I can hardly start to analyze the problems here. Did not John Paul II write the first major papal document on the environment, in his 1990 World Day of Peace message? Did not Benedict XVI, the Green Pope, see concern for the environment as a way of re-evangelizing secularizing countries, because of the environmental movement’s concern with respecting the created order? And consider these words, from no less an authority than Pope Leo XIII:

As regards the State, the interests of all, whether high or low, are equal. The members of the working classes are citizens by nature and by the same right as the rich; they are real parts, living the life which makes up, through the family, the body of the commonwealth; and it need hardly be said that they are in every city very largely in the majority.
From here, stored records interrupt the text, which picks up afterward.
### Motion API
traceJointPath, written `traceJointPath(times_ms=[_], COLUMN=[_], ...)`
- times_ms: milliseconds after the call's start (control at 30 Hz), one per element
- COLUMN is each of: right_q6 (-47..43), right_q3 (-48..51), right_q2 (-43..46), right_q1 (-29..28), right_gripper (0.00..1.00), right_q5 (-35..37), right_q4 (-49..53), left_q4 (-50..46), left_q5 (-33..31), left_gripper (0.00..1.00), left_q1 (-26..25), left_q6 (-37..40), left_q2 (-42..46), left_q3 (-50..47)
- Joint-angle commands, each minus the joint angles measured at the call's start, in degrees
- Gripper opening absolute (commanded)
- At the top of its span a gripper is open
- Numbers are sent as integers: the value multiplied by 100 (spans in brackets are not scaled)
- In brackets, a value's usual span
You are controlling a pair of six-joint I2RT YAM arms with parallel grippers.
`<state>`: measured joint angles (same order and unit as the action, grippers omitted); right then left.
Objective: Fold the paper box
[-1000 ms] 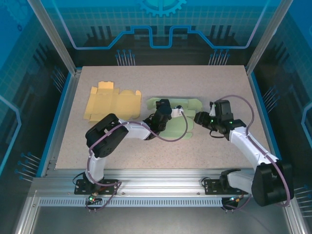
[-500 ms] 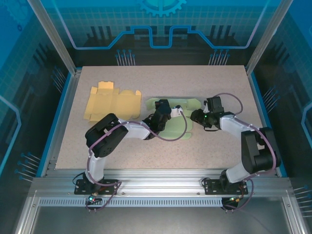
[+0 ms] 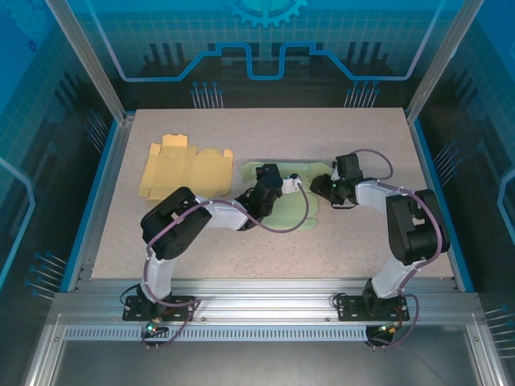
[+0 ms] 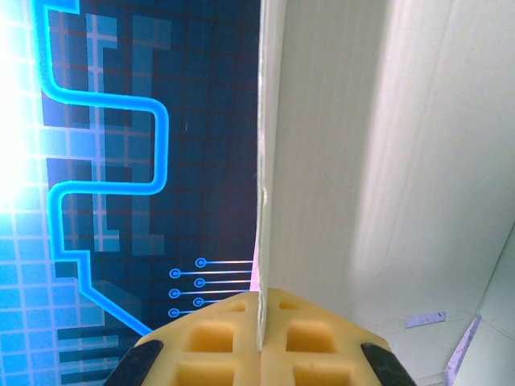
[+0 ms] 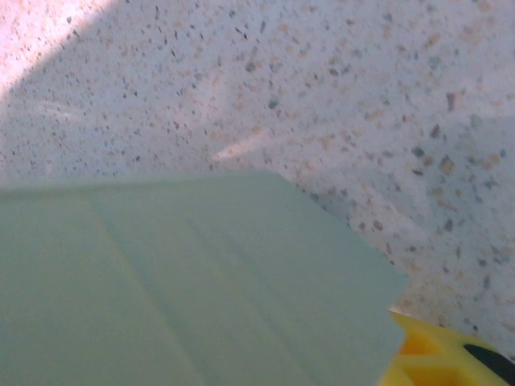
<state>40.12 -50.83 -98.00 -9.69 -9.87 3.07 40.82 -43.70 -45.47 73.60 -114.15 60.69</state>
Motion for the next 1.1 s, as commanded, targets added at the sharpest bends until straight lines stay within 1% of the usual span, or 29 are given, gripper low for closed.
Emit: traceJointPath(times_ms=[0, 133, 267, 367, 533, 767, 800, 933, 1067], right_q6=[39, 0, -4, -4, -35, 12, 34, 135, 193], right_q3=[-197, -232, -178, -45, 12, -12, -22, -31, -101], right_q2=[-185, -255, -112, 121, 325, 95, 36, -229, -402], right_q1=[39, 42, 35, -4, -110, -354, -367, -432, -464], right_gripper=[46, 45, 39, 36, 36, 34, 34, 23, 20], right_q5=[-59, -118, -320, -341, -352, -359, -338, -423, -438], right_q4=[-112, -205, -404, -557, -738, -887, -896, -1079, -1026], left_q4=[46, 40, -8, -36, -106, -275, -284, -293, -203], left_q5=[28, 32, 19, 11, -18, 11, 9, 14, 62], left_gripper=[0, 0, 0, 0, 0, 0, 0, 0, 0], left_q1=[38, 38, 33, 38, 27, 28, 21, 10, 12], left_q6=[-65, -91, -107, -98, -134, -276, -276, -280, -263], left_q2=[161, 164, 125, 86, 55, 11, -1, -20, -68], left_q3=[-49, -48, -27, -7, 57, 143, 152, 169, 107])
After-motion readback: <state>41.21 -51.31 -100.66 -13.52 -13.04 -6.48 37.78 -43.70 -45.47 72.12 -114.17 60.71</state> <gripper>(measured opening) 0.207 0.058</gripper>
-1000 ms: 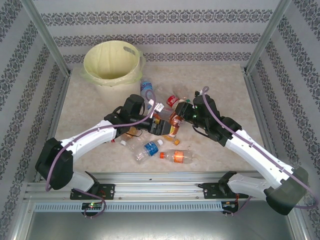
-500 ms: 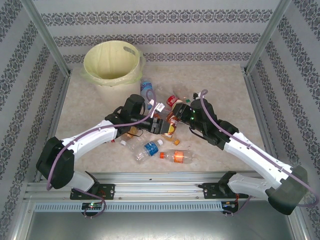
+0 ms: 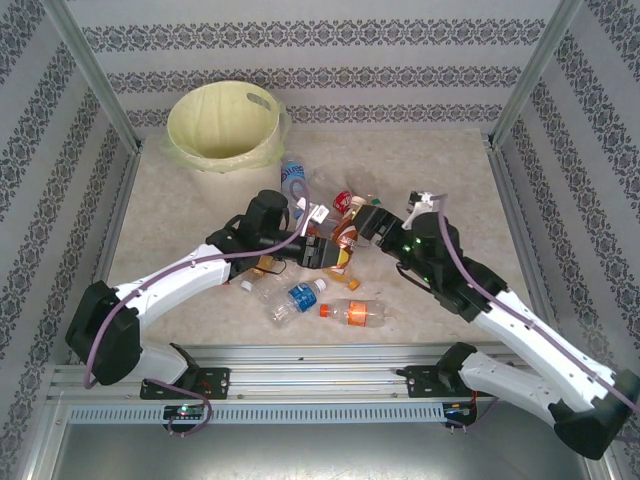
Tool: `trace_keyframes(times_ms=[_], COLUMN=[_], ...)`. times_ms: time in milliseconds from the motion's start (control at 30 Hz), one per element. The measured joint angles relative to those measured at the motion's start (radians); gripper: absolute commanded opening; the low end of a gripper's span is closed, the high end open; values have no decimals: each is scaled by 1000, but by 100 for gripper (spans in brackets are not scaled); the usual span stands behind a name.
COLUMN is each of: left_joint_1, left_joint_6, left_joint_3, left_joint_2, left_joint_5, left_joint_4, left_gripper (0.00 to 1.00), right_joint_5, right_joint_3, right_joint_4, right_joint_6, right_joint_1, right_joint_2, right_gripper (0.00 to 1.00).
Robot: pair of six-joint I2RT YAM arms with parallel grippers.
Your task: Put the plastic bottles in the bin
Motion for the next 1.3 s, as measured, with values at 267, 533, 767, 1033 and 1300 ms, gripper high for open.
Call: trace_keyframes(times_ms=[267, 533, 767, 1033, 1300], left_joint_1=[21, 117, 256, 388, 453], left_joint_6=[36, 149, 220, 230, 230], left_joint_3=[114, 396, 592, 792, 1002], left_joint_2=[-24, -24, -9, 111, 335], left_joint_5=[-134, -291, -457, -591, -673], left_joint_4=[-185, -422, -579, -660, -737], left_gripper=[44, 44, 43, 43, 42], right_joint_5=[-173, -241, -264, -291, -294], right_joint_3=[56, 118, 137, 177, 204], right_joint_4=[-102, -191, -232, -302, -381], right_joint_6=[-177, -298, -339, -397, -459], right_joint_1=[-37, -37, -37, -37, -37], right_joint_2=[-71, -56, -32, 11, 38], right_gripper=[98, 98, 98, 98, 98])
It would be irrational to neglect one portion of the citizens and favor another, and therefore the public administration must duly and solicitously provide for the welfare and the comfort of the working classes; otherwise, that law of justice will be violated which ordains that each man shall have his due. To cite the wise words of St. Thomas Aquinas: “As the part and the whole are in a certain sense identical, so that which belongs to the whole in a sense belongs to the part.” Among the many and grave duties of rulers who would do their best for the people, the first and chief is to act with strict justice – with that justice which is called distributive – toward each and every class alike.

Leo obviously saw that the truly Catholic view of government and politics means there are other ways to refer to leaders besides “statist oppressors”!!
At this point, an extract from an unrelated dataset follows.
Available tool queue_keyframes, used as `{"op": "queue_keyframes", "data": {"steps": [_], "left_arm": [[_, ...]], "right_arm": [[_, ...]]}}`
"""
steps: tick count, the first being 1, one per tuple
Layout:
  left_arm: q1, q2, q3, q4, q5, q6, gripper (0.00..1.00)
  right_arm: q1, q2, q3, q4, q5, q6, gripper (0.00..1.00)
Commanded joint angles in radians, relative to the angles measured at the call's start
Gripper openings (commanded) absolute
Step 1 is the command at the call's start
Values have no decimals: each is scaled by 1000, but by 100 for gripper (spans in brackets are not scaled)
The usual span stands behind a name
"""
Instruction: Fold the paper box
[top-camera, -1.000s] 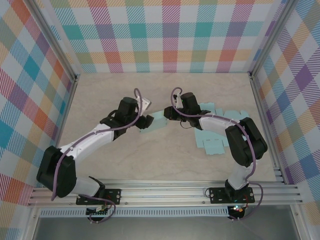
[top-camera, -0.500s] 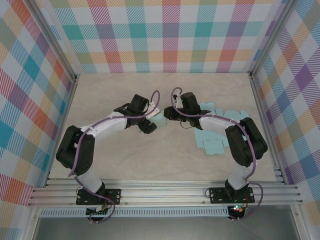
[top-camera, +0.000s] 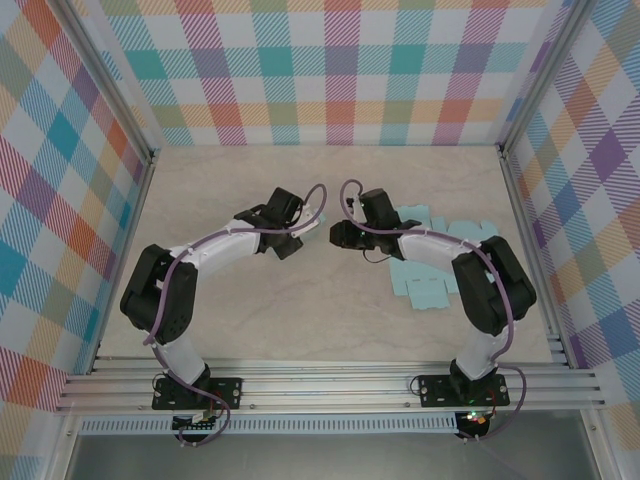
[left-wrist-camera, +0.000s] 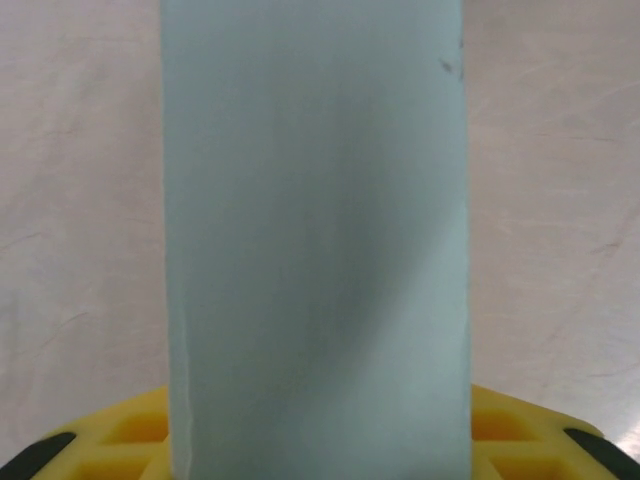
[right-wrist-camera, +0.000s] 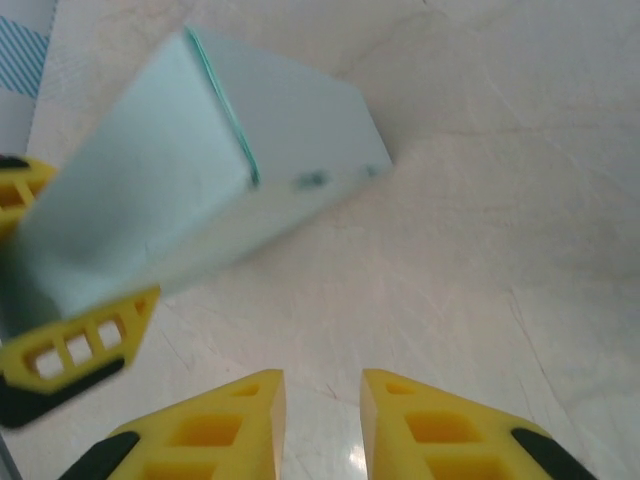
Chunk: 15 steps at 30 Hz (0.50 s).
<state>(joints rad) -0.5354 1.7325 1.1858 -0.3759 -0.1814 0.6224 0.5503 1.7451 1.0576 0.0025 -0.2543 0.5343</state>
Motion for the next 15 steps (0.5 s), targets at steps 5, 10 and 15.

But Moore’s piece is part of a larger trend, which is obvious in his title: the analysis of the Church’s economic teachings in terms of moving “Left” or “Right.” Moore’s analysis is flawed not because he hasn’t read the encyclicals; it’s flawed because it is almost entirely controlled by the categories of Left and Right, of socialism and capitalism, of what Benedict XVI called “the market-state binary.” And no doubt these categories can control the analysis from the other side of the debate, too.
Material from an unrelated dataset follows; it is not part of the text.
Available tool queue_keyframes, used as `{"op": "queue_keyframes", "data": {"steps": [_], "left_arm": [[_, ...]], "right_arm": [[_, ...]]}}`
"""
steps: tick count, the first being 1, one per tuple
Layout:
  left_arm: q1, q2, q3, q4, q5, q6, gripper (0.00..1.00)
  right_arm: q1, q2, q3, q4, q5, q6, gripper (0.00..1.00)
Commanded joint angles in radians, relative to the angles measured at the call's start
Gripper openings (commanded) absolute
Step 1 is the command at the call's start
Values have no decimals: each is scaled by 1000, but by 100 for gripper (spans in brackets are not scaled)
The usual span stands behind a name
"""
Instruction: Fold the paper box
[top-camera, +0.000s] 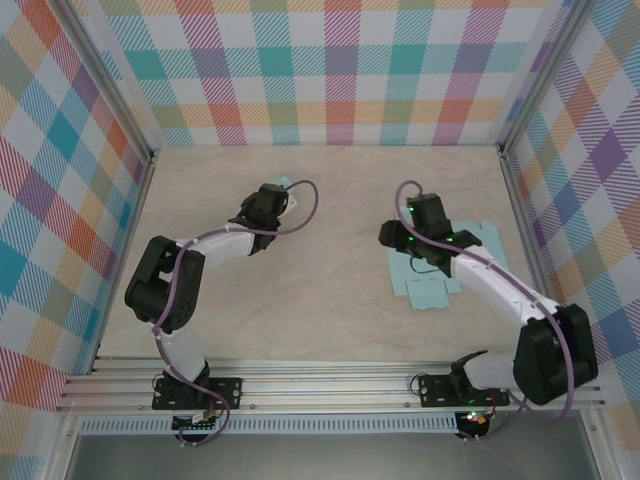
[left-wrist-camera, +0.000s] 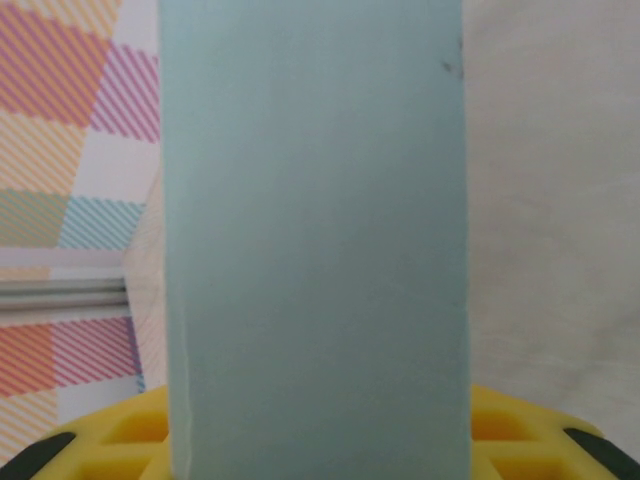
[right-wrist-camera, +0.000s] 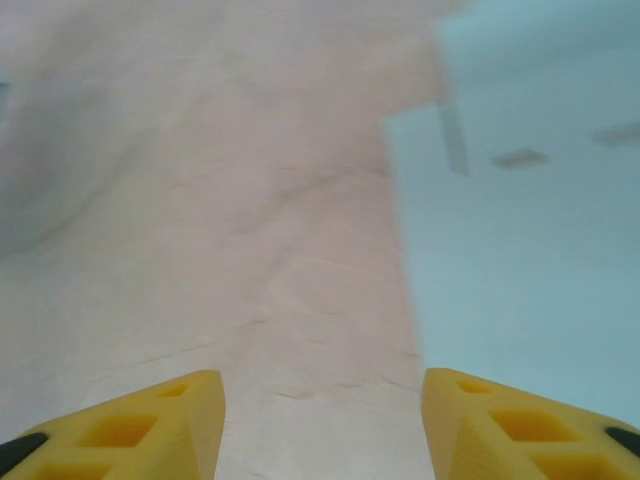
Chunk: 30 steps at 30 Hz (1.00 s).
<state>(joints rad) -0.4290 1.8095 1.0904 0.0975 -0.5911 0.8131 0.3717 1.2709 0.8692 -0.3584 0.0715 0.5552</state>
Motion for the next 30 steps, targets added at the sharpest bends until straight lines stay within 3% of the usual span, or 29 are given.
{"op": "queue_keyframes", "data": {"steps": [1,6,10,14,15,20,25,30], "left_arm": [[24,40,-37,131,-37,72,44],[32,88,-98,204,-11,138,48],[32,95,-139,229,-8,119,66],[27,74,-158,226,-19,94,97],[25,64,-164,228,-28,95,100],[-4,-61,-200,185,-18,36,100],[-54,-210,-210,91,20,-60,100],[-77,-325,-173,-21,21,-285,100]], "right_arm": [[-72,-108,-86,-120,54,67,62],[-113,-170,-183,-189,77,136,79],[-132,-214,-265,-172,75,197,82],[-142,-244,-276,-216,151,209,88],[-143,-247,-275,-229,169,214,90],[-145,-270,-317,-235,194,285,100],[-145,-254,-334,-286,259,352,100],[-145,-248,-381,-260,234,374,100]]}}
I am just so tired of these pieces. We should all just stop it. At its worst, what is happening in all too much press coverage is simply a convenient use of papal images and proof-texts to support one or another particular angle or agenda in the political debates of the day. Everyone who feels like commenting on Catholicism and the economy should read the following three books: Andrew Yuengert’s The Boundaries of Technique, Daniel Finn’s The Moral Ecology of Markets, and Luigino Bruni’s The Wound and the Blessing. Each of these fine thinkers is both economically knowledgeable and deeply faithful. Each of them offer sophisticated (yet accessible) models of Catholic economic analysis that are neither a condemnation of markets nor a simple endorsement of them. They come to mind because I am using them in a presentation at this weekend’s Society of Christian Ethics in Chicago, in analyzing what we should do about affordable housing. The models have affinities, though they are not identical. None of them is over 200 pages. And importantly, none of them can be put in the binary Moore and others are stuck in. It is long past time to understand that, from its inception, modern Catholic social teaching on the economy has been critical of those in command of both capitalist corporations and state power… at least as each has attempted to reduce the other to their own purposes. This accounts for both Francis’s harsh words on globalization and John Paul’s harsh words on totalitarian communism.

What could assist in this? The following three things would help a lot: (1) Bishops could make this clear to their local constituencies, and try to hold those constituencies accountable for mis-speaking about the Church in major public forums. (2) Catholic business schools could get serious about making these sorts of finer-grained analyses an intrinsic part of their curriculum, so that faculty and graduates could more compellingly explain and practice the concrete implications. (3) The Catholic press could present more of these analyses for debate and discussion among Catholic laity. To some extent, there are real hints of hope on all three of these things. But we need a lot more if we are to deal with the confusions sown in the faithful by articles like Moore’s.